I had been wondering if she even registered everything I did as she was obviously very distraught and in shock. Yesterday, I bumped into her in an elevator, pushing her baby in a stroller. She instantly knew who I was and gave me a huge hug, telling me that she had been looking for me. She had bought chocolates and had been hoping to bump into me to thank me and my brother.
#41 Paying It Forward
I had a weird night with a stranger who was having a very bad night. I spent the whole night making sure he had fun and that he felt included. His friends were around but didn’t seem interested in bearing the bulk of helping him. I spent the night just talking to him, keeping him company, and when he drank too much, I took him home in a cab.
He asked me why I was doing that, and I told him that I was once going through a difficult time in my life and I had no one there for me. I knew what it was like to feel dejected and knowing that all I needed was someone to sit next to me for a little while. I decided to be the person I wish I had back then.
He thanked me for everything and asked what he could do in return. I told him someday there will be someone in his life that will need help, and that he should be there for them. He agreed. I haven’t seen this guy since, but I wonder if he remembers me and if he ever followed through on that promise.
#42 Didn’t Mean To Steal
I think about my husband’s ex from time to time with a tinge of guilt. When I met him, it was like love at first sight. We met at a party and it was like magic. I didn’t find out until way into our relationship that he had an ex who he was in the process of getting back together with when we met. He was supposed to meet her the next day, Valentine’s Day, to see if they could work it out.

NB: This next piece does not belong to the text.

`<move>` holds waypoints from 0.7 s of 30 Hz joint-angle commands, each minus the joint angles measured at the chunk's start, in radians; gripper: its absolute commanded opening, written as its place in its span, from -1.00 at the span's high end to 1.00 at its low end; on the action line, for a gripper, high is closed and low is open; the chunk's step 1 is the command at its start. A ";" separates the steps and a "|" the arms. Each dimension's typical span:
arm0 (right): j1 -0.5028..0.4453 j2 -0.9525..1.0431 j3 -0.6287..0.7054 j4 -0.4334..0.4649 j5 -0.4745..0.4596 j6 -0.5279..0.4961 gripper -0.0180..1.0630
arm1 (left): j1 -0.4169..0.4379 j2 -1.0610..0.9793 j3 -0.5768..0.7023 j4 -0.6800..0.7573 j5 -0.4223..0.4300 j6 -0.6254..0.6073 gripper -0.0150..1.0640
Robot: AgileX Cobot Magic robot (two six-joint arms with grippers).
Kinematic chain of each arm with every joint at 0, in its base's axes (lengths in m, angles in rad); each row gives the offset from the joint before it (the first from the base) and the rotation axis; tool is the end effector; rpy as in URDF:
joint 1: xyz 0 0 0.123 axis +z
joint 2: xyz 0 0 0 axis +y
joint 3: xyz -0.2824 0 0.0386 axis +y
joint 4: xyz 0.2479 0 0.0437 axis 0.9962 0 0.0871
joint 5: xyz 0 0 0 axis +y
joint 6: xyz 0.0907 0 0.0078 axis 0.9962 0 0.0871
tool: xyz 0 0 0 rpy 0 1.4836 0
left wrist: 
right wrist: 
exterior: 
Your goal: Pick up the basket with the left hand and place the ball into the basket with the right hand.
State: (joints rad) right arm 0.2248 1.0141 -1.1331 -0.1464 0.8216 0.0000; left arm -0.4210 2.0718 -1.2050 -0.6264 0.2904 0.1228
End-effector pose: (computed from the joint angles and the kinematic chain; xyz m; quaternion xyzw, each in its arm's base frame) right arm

She was really upset he canceled their plans and I still feel guilty about it all. It was like I stole her boyfriend. She apparently kept a little box of things like movie tickets and train tickets from their relationship so I know he meant a lot to her. I know she has issues with depression and anxiety too, which makes it worse. I think about her a lot and hope she’s okay.
#43 Looking Into A Mirror
A TA from college. When I started school, I was extremely shy and my confidence was non-existent. Over the next four years, I was able to grow into the type of person I knew I was always meant to be. But during my last year, I had a TA I was drawn to because he so clearly reminded myself of the old me—same nervousness, stuttering around people, always flustered, etc. Even though we never became close, I was able to tell him how I felt that we understood each other. I just hope he’s doing well.
#44 Meet Me At The Swings
One of the playground supervisors at my former elementary school. I was bullied a lot and I had no friends. She was the only one who hung out with me and I always followed her around at recess. On the days that I couldn’t, I just stood around waiting for the bell to ring again. I haven’t seen her in a few years and I do still wonder if she thinks of me sometimes.
#45 Have A Little Faith In Me
My wife and I were driving down the highway, in near-blizzard conditions with snow and wind. There was this despondent teen girl walking along the road, arms crossed with no coat. We saw her but passed her before I had a reasonable time to stop. We had to take like, a two-mile detour to see her again. I’m a 6′ 2″ guy, and if alone, I would never approach her in fear of scaring her.
But with the wife in the car we did the loop; stopped near her, and my wife approached her asking if she needed a ride. The girl was scared, obviously sad, supposing bad break-up. She refused a ride (I get it). My wife then gave her her brand-new coat so at least she’d be a bit warmer. Tells you something about my wife. I hope the girl got somewhere safe and maybe had a bit more faith in humans than before.